People v Taylor
2010 NY Slip Op 01021 [70 AD3d 1121]
February 11, 2010
Appellate Division, Third Department
Published by New York State Law Reporting Bureau pursuant to Judiciary Law § 431.
As corrected through Wednesday, March 31, 2010


The People of the State of New York, Respondent, v Barry Taylor, Appellant.

[*1] William T. Morrison, Albany, for appellant.

P. David Soares, District Attorney, Albany (Christopher D. Horn of counsel), for respondent.

Lahtinen, J. Appeal from a judgment of the Supreme Court (Lamont, J.), rendered June 20, 2008 in Albany County, convicting defendant upon his plea of guilty of the crime of criminal possession of a forged instrument in the second degree.

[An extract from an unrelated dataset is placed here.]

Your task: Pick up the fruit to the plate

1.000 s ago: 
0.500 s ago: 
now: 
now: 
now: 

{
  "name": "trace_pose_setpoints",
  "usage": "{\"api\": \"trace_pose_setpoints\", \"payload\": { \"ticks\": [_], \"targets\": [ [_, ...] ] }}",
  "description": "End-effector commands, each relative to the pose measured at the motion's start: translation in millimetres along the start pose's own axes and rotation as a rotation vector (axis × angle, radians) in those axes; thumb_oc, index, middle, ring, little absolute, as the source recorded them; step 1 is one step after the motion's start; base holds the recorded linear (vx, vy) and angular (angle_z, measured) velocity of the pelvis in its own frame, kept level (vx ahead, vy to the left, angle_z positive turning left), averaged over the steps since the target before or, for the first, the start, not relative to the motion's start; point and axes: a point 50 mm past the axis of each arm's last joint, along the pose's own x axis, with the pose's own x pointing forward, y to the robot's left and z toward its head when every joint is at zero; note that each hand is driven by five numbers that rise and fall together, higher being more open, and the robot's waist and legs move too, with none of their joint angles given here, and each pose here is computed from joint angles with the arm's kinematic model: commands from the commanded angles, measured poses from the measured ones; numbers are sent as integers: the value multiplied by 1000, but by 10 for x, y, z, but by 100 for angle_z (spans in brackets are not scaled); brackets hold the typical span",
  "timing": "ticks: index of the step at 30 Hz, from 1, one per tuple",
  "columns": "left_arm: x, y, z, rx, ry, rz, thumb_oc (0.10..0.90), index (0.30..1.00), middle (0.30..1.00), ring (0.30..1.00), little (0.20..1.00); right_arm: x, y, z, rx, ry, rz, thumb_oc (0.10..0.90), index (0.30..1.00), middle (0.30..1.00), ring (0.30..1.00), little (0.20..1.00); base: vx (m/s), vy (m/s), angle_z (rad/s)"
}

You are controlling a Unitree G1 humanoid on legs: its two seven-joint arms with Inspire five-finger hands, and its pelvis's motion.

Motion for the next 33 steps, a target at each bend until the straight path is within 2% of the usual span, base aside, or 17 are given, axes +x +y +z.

Defendant was charged in an indictment with three counts of criminal possession of a forged instrument in the second degree and three counts of petit larceny in connection with his possession and negotiation of three forged checks in the amounts of $311.91, $491.83 and $491.62. He pleaded guilty to one count of criminal possession of a forged instrument in the second degree in full satisfaction of the entire indictment and executed a written waiver of his right to appeal. Thereafter, in accordance with the negotiated plea agreement, Supreme Court sentenced defendant as a second felony offender to a prison term of 3 to 6 years and ordered restitution in the amount of $1,295.36.

Defendant's lone assertion here—that Supreme Court erred in imposing $1,295.36 in restitution without first conducting a hearing—is precluded by his valid waiver of appeal inasmuch as that amount was an explicit part of defendant's agreed-upon plea bargain (see People v Gilmour, 61 AD3d 1122, 1123-1124 [2009], lv denied 12 NY3d 925 [2009]; cf. People v McLean, 59 AD3d 859, 860-861 [2009]). In any event, contrary to defendant's contention, the [*2]court properly imposed restitution in the amount of all three forged checks given that defendant's guilty plea was in full satisfaction of the six-count indictment (see Penal Law § 60.27 [4] [a]; People v Casiano, 8 AD3d 761, 762 [2004]).

Peters, J.P., Rose, Malone Jr. and Kavanagh, JJ., concur. Ordered that the judgment is affirmed.